On the eve of his criminal trial, Donald Trump told reporters in Florida that he would take the stand and testify if necessary. “All I can do is tell the truth,” Trump proclaimed.

That boast is about to be put to the test, as Trump and his defense team decide in the coming days whether to present him as a witness.

But among legal experts and even Trump’s political allies, there’s already a unanimous verdict: He would be a fool to testify.

His Republican backers say the New York trial is a sham and prosecutors haven’t proven their case — so why bother? Former prosecutors say he would open himself up to all sorts of damaging questions, from whether he had sex with porn star Stormy Daniels to alleged fraudulent business practices and inquiries about his honesty that could be political and legal landmines.

And several pointed to the simple fact that he’s Donald Trump.

“He’s somebody who’s not controlled, who is going to be all over the place,” said Renato Mariotti, a former federal prosecutor and legal analyst.

As Trump’s historic criminal trial winds down, with closing arguments delivered as soon as next week, one of the biggest questions remaining (besides the jury’s verdict) is whether the former president will take the stand in his own defense. While there may be some political benefits to Trump testifying, including boasting to his supporters that he wasn’t afraid to tell his side of the story, the legal risks, many say, are too high.

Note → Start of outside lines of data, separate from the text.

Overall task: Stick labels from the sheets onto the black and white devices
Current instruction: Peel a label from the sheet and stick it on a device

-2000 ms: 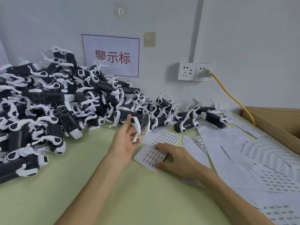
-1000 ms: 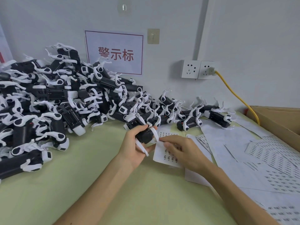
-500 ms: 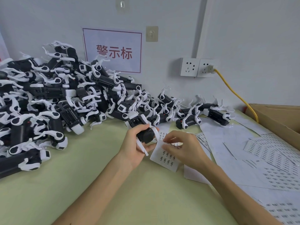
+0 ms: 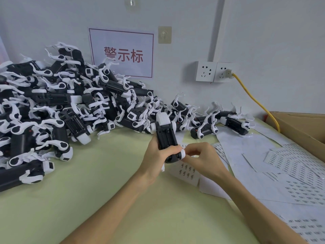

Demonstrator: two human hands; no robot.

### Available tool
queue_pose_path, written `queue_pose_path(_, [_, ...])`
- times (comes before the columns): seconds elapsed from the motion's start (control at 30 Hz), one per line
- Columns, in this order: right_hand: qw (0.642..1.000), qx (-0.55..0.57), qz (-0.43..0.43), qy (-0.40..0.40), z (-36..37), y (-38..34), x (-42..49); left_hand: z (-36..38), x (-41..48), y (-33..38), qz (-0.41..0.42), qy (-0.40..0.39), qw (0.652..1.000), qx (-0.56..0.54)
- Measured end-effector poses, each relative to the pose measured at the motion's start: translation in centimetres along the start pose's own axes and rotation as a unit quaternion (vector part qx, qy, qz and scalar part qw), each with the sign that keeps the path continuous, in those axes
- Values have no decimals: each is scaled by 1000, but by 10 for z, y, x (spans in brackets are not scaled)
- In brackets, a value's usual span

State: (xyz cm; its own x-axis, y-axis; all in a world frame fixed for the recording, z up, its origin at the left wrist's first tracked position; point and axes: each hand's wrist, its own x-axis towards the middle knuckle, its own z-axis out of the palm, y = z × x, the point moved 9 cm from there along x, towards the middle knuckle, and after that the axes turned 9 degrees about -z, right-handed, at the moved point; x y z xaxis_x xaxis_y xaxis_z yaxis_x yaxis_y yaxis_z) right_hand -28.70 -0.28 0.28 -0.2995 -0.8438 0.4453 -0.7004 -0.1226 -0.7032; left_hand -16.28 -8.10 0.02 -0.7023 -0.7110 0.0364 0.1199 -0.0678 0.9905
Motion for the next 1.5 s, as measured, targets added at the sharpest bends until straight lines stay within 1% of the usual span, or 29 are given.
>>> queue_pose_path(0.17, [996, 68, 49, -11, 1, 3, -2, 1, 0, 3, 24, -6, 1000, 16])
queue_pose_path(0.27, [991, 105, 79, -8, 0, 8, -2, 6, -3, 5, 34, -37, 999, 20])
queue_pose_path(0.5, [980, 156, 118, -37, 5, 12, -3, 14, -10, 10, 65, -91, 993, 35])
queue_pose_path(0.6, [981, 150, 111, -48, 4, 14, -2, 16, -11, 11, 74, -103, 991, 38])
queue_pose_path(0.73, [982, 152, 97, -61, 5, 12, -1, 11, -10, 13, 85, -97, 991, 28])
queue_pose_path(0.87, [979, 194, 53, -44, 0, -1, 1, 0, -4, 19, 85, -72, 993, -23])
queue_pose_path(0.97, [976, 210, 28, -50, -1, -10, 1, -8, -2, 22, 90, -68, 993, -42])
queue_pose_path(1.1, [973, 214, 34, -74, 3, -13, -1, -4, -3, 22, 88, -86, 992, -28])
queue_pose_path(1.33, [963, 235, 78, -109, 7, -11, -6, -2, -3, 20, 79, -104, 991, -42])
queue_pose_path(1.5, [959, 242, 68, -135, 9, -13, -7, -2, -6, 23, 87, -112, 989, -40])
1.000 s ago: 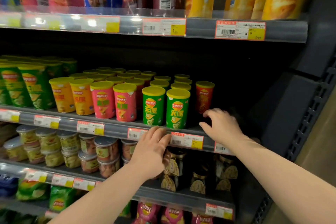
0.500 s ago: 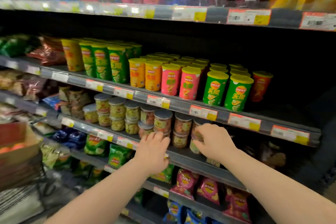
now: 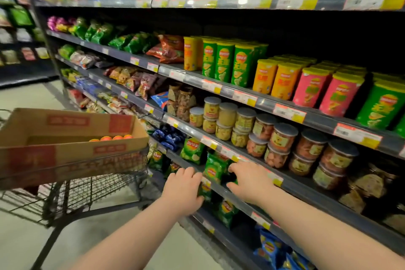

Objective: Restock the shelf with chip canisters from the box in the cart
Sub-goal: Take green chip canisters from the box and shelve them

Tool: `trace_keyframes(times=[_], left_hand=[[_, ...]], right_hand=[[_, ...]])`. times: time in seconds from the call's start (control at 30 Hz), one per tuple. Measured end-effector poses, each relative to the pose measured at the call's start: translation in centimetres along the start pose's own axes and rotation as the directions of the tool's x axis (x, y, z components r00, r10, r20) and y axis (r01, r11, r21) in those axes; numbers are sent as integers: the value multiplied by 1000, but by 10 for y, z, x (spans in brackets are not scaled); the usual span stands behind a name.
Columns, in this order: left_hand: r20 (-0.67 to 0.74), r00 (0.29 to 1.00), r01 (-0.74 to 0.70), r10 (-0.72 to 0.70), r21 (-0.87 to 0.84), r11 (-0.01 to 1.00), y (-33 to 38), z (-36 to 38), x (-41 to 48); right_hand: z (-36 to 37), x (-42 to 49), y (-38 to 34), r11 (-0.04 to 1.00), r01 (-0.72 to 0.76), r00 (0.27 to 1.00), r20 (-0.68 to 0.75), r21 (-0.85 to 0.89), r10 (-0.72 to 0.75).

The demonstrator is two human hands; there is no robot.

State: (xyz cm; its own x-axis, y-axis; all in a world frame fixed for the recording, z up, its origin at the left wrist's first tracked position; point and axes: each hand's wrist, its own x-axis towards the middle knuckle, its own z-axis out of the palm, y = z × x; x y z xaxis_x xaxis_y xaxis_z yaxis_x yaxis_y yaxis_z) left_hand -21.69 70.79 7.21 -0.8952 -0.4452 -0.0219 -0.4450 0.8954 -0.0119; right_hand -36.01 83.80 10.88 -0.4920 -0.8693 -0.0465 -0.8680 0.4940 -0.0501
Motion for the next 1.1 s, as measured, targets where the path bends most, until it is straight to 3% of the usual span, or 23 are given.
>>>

Rep. Andy Biggs (R-Ariz.), a former attorney and close Trump ally who attended the trial last week, said, speaking generally, that it’s tough “especially if you have a loquacious client.”

“They want to respond to everything and that’s not always the best thing,” he said. “Quite frankly, there are times where you look at it and say, ‘There is no benefit to a client testifying.’”

Trump, who has violated a gag order 10 times and has been threatened with jail time if he defies it again, is notorious for speaking his mind even when it’s not in his best interests. When Daniels testified for the prosecution earlier this month, Trump was cursing loudly enough that Justice Juan Merchan told the former president’s lawyer to tell him to cool it.

In a federal defamation trial in January, where the writer E. Jean Carroll sued over remarks Trump made denying her rape allegation, the former president testified for about three minutes. During the short time on the stand, he answered five questions with direct replies and without incident.

But when Trump took the stand and testified for four hours during a separate civil fraud trial last November, he lost his temper and attacked the judge overseeing the case, saying: “It’s a terrible thing you’ve done. You know nothing about me.”

“Anybody testifying for their own sake, it doesn’t play out well,” said Rep. Mike Bost, an Illinois Republican who Trump endorsed in February. “He’ll have plenty of time after the trial to say what he wants once they remove the gag order — and he will.”

Trump has been deposed in numerous lawsuits over the years, including briefly in connection with lawsuits brought by former FBI officials Peter Strzok and Lisa Page against the Justice Department and bureau leaders.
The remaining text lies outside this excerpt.